Background We redesigned a Renal Supportive Care (RSC) service in 2012 for patients with chronic kidney disease (CKD) managed without dialysis. We audited the service to evaluate impact on symptoms and care pathways.

Methods The RSC service allows consultations over a wide geographical area and includes a RSC nurse, a Renal consultant and a Palliative Medicine consultant. The main focus is continuing care of CKD, symptom management and Advanced Care Planning.

A retrospective case-note audit was performed from April 2012 until October 2014 on all known patients who had chosen non-dialytic management. Data collected included demographics, RSC input, Palliative Care Outcome Score (POS), anticipatory care plan (ACP) information and mortality data.

Results 98 patients were managed with non-dialytic care during the audit period. 72% (71/98) received RSC consultations. 72% (57/79) of patients who received a RSC consultation had a full assessment of symptoms using the POS with an improvement in total symptom burden from a median score of 11 to 8, between the first and last consultation (p=0.03).

For patients with RSC input, 79% (56/71) had an ACP compared to 19% (5/27) without (p<0.001). Preferred Place of Care (PPC) was documented in 68% (48/71) and 26% (7/27) in each respective group (p<0.001). PPC was community in 100%. DNA CPR was documented in 84% (57/68) of patients with RSC input and 47% (8/17) without (p=0.001).

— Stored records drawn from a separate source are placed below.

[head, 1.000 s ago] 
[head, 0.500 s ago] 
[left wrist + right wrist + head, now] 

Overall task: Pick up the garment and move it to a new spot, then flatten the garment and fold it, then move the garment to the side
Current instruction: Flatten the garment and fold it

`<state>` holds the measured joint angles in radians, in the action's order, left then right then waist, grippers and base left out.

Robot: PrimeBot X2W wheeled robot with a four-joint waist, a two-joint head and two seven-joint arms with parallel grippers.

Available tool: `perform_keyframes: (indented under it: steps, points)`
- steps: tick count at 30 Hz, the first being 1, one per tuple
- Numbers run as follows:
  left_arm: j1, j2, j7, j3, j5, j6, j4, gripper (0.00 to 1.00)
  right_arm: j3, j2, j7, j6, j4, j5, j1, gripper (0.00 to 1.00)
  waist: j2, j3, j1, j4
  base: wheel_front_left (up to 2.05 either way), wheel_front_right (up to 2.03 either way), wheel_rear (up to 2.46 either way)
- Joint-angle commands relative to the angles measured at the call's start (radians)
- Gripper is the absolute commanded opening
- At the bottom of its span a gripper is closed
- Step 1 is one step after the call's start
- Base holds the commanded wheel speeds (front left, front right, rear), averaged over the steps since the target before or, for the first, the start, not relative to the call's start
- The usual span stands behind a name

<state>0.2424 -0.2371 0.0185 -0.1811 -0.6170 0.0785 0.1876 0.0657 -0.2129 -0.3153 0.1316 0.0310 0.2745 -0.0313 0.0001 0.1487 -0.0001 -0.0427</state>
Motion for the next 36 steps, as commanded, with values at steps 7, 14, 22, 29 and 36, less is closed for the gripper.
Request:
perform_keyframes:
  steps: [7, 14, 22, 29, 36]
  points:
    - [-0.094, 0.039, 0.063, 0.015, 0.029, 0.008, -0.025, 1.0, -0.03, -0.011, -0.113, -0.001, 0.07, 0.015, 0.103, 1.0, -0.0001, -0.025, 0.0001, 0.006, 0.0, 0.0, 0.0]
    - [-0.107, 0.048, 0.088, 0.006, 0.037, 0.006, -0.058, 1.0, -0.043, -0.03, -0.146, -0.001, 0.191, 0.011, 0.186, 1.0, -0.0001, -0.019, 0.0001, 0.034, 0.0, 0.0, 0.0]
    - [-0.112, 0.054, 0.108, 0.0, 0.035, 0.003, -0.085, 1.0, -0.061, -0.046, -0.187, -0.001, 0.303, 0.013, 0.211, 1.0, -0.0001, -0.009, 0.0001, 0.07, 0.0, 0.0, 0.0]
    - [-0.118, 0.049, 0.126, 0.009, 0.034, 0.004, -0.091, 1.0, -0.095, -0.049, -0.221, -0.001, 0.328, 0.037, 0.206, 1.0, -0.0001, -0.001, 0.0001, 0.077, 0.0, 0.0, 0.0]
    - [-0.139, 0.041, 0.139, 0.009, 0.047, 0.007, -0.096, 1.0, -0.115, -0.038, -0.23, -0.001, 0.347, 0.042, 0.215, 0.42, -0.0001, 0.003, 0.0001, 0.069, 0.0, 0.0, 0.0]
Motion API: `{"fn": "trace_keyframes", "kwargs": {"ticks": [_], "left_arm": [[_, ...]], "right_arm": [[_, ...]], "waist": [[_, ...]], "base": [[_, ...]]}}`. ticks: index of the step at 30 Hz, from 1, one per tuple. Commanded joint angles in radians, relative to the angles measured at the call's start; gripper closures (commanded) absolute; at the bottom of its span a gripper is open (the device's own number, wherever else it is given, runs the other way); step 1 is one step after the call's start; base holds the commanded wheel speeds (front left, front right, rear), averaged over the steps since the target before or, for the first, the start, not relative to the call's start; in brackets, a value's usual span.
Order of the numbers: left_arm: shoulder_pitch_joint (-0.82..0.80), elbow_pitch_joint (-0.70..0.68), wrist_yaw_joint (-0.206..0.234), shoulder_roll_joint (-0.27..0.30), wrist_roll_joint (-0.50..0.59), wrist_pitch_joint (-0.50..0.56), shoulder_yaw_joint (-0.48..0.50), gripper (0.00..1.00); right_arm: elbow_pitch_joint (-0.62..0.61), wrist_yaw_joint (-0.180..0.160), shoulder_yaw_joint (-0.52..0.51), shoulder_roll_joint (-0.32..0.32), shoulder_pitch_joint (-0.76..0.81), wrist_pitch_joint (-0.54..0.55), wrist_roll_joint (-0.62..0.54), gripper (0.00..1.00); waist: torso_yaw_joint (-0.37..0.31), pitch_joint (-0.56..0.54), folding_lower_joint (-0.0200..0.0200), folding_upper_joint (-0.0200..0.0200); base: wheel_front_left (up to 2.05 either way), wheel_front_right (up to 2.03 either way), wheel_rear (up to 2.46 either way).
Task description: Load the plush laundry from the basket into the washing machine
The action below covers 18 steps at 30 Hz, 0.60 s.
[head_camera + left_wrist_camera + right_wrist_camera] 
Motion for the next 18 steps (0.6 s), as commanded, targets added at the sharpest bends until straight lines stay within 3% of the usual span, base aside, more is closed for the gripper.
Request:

During the audit, 62% (61/98) of patients died. 29% (11/38) of patients with an ACP died in an acute hospital versus 43% (10/23) of those without (p=0.25). 24% (8/34) of patients with documented PPC died in acute hospitals versus 48% (13/27) without documentation (p=0.04).

Conclusions The Renal Supportive Care team achieved symptom management and Advanced Care Planning for many patients with CKD managed without dialysis and may help achieve preferred place of care.